Protagonista di primissimo piano per la storia culturale, politica, sociale dell’Italia del XX secolo: è la sintesi sulla figura del nobile milanese Tommaso Gallarati Scotti quale è emersa dall’incontro Tommaso Gallarati Scotti e la Grande Guerra, promosso dall’Archivio per la Storia dell’educazione in Italia (Ase).
Il seminario del 12 novembre 2019 è stato occasione per presentare gli atti di un convegno organizzato nel 2016 dal Centro Studi Tommaso Gallarati Scotti – Gruppo Intesa San Paolo (Cisalpino, Milano 2019) e il volume dello stesso Gallarati, L’ora delle tenebre. Carnets di guerra 1915-1918 (Donzelli, Roma 2019).
Luciano Pazzaglia, direttore dell’Ase, ha presentato un efficace ritratto biografico del duca (1878-1966): cattolico, coinvolto nelle vicende della crisi modernista, arruolatosi volontario nel 1915 e divenuto ufficiale d’ordinanza di Luigi Cadorna; oppositore del regime fascista, all’indomani della seconda guerra nominato dal governo italiano quale ambasciatore dapprima in Spagna e poi nel Regno Unito. Acuto intellettuale, ha lasciato alla Biblioteca Ambrosiana il proprio prezioso patrimonio documentale, oggi studiato grazie all’attività di promozione del Centro Studi Tommaso Gallarati Scotti, diretto dallo stesso Pazzaglia.
Tra le carte dello scrittore spiccano i sette taccuini di guerra, annotati con osservazioni di strategia militare, alternate a espressioni poetiche tanto intense quanto laconiche, su cui si è soffermato in particolare il professor Giuseppe Langella: dopo avere rievocato il contributo dato dal Gallarati al panorama letterario nazionale (fu biografo, nonché caro amico, di Antonio Fogazzaro e collaboratore di riviste quali «Il Rinnovamento» e «Il Caffè»), Langella ha concentrato la propria attenzione sul romanzo Miraluna (Treves, Milano 1927) il cui protagonista, Demo, alla ricerca di un senso di vivere si arruola volontario nel primo conflitto mondiale, per poi ritrovarsi sull’orlo di una crisi che lo porterà a tentare il suicidio. Ricchissimi i rimandi alla cultura letteraria dell’Otto e Novecento offerti da questo “Bildungsroman”, dalle pagine delle celebri conversioni manzoniane agli echi di certe poesie di Ungaretti (Allegria di naufragi), come ben si coglie dalla lettura dei tre “canti sacri” di Gallarati apposti in calce ai Carnets di guerra.
E proprio della complessità del primo conflitto mondiale si è occupata la professoressa Cinzia Cremonini, che ha inquadrato in un contesto storico molto ampio la cosiddetta “Grande guerra” vista, alla luce dei nazionalismi allora dominanti, come ultimo atto del Risorgimento.

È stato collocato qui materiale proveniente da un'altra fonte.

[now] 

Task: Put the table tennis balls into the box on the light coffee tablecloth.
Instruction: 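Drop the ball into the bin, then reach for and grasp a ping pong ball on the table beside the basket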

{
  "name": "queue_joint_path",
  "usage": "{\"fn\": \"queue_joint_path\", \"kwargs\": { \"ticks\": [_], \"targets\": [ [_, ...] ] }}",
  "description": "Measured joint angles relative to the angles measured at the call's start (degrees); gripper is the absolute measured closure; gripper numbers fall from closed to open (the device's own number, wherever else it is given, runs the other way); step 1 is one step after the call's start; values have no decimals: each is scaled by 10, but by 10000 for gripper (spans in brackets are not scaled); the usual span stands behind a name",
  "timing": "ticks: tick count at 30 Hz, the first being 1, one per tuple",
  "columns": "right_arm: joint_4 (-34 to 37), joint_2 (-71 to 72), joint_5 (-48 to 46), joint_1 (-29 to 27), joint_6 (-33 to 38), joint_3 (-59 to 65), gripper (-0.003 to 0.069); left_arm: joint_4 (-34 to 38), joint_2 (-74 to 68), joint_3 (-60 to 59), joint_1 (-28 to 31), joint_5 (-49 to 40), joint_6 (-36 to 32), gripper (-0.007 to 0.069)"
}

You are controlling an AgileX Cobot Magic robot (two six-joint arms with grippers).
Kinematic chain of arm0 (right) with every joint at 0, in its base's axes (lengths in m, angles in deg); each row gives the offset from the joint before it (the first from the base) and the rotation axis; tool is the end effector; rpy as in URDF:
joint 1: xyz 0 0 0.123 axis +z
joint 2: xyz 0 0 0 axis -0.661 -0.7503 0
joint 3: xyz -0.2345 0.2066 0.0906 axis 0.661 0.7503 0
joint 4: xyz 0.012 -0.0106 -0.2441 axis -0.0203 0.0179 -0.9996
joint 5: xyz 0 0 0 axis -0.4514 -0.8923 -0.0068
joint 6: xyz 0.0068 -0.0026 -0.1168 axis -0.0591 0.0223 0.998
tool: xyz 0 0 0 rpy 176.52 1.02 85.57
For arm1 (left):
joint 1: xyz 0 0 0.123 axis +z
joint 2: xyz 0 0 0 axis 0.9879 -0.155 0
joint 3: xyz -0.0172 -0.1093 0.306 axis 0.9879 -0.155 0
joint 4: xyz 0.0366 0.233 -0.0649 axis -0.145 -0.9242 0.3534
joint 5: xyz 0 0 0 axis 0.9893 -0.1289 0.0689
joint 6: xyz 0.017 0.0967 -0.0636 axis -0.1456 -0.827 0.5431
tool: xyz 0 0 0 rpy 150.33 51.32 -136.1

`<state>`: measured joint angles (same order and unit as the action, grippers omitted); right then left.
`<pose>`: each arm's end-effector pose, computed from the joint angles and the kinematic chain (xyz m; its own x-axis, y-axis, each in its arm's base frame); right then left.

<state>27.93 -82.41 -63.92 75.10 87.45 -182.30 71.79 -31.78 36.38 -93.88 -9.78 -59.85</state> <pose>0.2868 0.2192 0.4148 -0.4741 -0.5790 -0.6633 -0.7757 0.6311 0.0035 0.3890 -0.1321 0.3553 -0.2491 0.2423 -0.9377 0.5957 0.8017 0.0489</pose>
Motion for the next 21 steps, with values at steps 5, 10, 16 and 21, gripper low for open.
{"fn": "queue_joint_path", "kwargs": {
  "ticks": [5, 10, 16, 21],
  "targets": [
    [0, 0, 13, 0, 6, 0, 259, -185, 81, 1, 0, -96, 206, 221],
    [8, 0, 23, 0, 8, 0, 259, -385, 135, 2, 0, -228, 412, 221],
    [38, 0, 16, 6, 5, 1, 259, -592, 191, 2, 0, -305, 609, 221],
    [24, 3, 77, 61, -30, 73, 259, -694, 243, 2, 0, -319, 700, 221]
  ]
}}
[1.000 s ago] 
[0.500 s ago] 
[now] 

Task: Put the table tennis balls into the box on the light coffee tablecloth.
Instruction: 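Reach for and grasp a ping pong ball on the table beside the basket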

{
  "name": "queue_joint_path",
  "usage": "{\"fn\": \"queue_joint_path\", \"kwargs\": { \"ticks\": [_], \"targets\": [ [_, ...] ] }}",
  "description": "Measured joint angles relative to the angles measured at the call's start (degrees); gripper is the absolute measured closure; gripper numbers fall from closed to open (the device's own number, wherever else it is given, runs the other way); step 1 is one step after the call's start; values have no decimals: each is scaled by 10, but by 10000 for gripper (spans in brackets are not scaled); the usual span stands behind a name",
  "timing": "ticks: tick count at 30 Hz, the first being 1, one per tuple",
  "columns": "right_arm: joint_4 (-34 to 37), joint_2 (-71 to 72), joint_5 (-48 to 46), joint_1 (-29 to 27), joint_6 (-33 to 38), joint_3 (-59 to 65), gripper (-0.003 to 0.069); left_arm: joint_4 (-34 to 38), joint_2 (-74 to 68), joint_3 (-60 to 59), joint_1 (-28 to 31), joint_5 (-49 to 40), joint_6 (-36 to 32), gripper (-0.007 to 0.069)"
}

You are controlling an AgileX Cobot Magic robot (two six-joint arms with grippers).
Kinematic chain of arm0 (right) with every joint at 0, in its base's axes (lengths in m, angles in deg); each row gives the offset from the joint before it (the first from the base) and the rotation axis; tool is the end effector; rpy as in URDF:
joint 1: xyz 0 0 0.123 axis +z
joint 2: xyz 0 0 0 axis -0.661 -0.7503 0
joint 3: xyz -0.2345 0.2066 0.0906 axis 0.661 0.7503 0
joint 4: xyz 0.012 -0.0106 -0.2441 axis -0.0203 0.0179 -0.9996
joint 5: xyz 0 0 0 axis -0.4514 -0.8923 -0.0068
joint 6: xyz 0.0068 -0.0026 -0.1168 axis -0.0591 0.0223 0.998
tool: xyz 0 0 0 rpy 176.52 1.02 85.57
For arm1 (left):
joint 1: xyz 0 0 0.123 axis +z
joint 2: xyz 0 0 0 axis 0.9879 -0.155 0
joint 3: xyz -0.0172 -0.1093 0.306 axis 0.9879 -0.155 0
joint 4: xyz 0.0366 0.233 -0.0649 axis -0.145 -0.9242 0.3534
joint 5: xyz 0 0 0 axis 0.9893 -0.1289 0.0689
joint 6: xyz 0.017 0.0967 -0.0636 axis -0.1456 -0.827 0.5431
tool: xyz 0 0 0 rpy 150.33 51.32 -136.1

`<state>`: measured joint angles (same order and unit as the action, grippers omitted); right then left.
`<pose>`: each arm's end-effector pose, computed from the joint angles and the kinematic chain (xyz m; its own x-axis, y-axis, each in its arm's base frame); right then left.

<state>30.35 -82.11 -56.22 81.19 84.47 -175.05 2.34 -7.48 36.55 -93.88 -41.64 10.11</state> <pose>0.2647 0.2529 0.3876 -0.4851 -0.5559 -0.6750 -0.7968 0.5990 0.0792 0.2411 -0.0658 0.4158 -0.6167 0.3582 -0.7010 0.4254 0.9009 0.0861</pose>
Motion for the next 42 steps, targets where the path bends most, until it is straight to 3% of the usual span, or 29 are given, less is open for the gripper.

Dalla relazione è emerso come i nefasti presupposti del conflitto risalgano al riassetto dell’Europa seguito alla caduta di Napoleone e si siano rafforzati con la diffusione della mentalità imperialista e dei progetti colonialisti di fine Ottocento-inizio Novecento.
Se all’inizio della guerra poteva dunque apparire chiara la distinzione tra neutralità e interventismo, col prosieguo del conflitto il dibattito sulle due posizioni si fa delicato, come ha fatto notare la professoressa Raffaella Perin, il cui intervento ha dato modo di riflettere sul comportamento delle gerarchie ecclesiastiche in tale contingenza storica e, nello specifico, sulle posizioni di Benedetto XV. Certo che la guerra fosse un castigo divino, papa Della Chiesa arrivò a definirla “inutile strage”, sintagma sulla cui ricezione, ai più vari livelli, si è soffermata la Perin, fornendo una chiave di lettura dell’atteggiamento del pontefice che, dando pubblica voce a tale sua convinzione, non volle assecondare i suoi consiglieri.